TASA POSITIVA VERDADERA DEL 75 POR CIENTO
El doctor Bob T. Li, oncólogo médico de MSK, quien dirigió la investigación en nombre de 'Actionable Genome Consortium', apunta: "Encontramos que de los 91 pacientes en los que la biopsia de tejido había encontrado mutaciones causantes de cáncer, el análisis de la biopsia líquida detectó 68, dando una tasa positiva verdadera del 75 por ciento. Entre los 19 pacientes sin mutaciones detectadas en la biopsia tisular, la biopsia líquida tampoco detectó ninguna mutación, lo que significa que no hubo falsos positivos y dio una tasa negativa verdadera del cien por cien". Este experto señala que la verdadera tasa positiva del 75 por ciento es comparable favorablemente con otros métodos digitales para detectar mutaciones conductoras del cáncer de pulmón.

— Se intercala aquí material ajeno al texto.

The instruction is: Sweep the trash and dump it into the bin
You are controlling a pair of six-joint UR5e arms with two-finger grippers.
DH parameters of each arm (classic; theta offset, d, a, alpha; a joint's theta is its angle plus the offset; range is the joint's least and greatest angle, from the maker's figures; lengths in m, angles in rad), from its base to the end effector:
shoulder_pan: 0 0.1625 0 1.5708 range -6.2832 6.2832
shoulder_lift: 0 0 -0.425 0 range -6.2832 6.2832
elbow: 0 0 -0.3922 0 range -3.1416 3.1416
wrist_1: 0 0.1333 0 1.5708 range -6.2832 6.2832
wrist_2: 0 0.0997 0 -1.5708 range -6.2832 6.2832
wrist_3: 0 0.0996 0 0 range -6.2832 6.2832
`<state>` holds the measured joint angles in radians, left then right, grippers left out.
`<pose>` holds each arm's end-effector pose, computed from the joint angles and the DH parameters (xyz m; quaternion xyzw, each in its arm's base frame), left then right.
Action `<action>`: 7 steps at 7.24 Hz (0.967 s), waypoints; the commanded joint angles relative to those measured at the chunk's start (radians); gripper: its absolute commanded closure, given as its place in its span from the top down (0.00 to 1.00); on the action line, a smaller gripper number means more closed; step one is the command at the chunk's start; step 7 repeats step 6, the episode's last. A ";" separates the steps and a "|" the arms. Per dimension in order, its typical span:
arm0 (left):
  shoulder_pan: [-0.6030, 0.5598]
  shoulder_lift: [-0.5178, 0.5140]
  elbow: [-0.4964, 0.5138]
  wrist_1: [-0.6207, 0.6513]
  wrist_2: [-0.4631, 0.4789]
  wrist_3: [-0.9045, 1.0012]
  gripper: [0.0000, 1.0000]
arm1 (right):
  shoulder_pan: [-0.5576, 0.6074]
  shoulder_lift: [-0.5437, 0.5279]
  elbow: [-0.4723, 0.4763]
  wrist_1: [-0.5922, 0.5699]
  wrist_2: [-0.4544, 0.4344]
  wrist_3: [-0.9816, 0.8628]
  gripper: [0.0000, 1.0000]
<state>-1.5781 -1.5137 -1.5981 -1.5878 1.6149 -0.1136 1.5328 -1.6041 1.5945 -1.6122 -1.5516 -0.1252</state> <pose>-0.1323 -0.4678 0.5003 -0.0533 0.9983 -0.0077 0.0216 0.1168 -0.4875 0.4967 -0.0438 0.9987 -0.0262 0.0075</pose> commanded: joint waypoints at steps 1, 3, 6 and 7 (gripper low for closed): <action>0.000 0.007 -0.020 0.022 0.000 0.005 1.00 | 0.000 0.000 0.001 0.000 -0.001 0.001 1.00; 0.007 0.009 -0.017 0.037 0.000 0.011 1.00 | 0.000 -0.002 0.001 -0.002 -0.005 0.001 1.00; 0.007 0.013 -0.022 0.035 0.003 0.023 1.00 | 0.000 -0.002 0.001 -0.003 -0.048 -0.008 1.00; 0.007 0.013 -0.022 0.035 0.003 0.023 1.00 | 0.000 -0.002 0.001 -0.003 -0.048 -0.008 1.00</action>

Entre el tercer grupo de 17 pacientes para los cuales no se disponía de biopsia de tejido, el análisis de ADNcc detectó mutaciones que conducen al cáncer en cuatro pacientes. En un paciente, se confirmó posteriormente mediante una biopsia de tejido, mientras que los otros tres no tuvieron biopsias de tejido posteriores. De los 13 pacientes restantes, las biopsias de tejido posteriores confirmaron mutaciones en dos de ellos, mientras que los otros 11 no tuvieron biopsias posteriores.
"Nuestros resultados sugieren que la biopsia líquida puede desempeñar un papel complementario a la biopsia de tejido en el tratamiento de los cánceres de pulmón. Debido a su alta especificidad del cien por cien, lo que significa que no hubo falsos positivos, se podría realizar primero la biopsia líquida y usarse para guiar el tratamiento, especialmente cuando la biopsia de tejido puede ser inadecuada o no es factible. La advertencia es que, debido a su modesta tasa positiva verdadera del 75 por ciento, si la biopsia líquida es negativa, aún se requiere una biopsia de tejido", apunta.
Investigaciones anteriores en MSK han demostrado que la biopsia líquida se puede tomar y analizar en aproximadamente nueve días, en comparación con los 20 días para las biopsias de tejido, una diferencia de tiempo que puede ser importante para pacientes muy enfermos que pueden deteriorarse rápidamente.
Las mutaciones que impulsaron el cáncer o que lo hicieron resistente al tratamiento detectado por el tejido y las biopsias líquidas incluyeron cambios en los genes EGFR, KRAS, ALK, ROS1, BRAF, HER2, RET y MET, para los cuales existen tratamientos específicos, así como nuevos fármacos o combinaciones de medicamentos en desarrollo.
Li concluye: "La biopsia líquida es un desarrollo tecnológico prometedor que podría ayudar a mejorar la atención de los pacientes. Estamos realizando más investigaciones sobre esta nueva prueba, y estos últimos resultados son un paso en la dirección correcta para el campo de la biopsia líquida".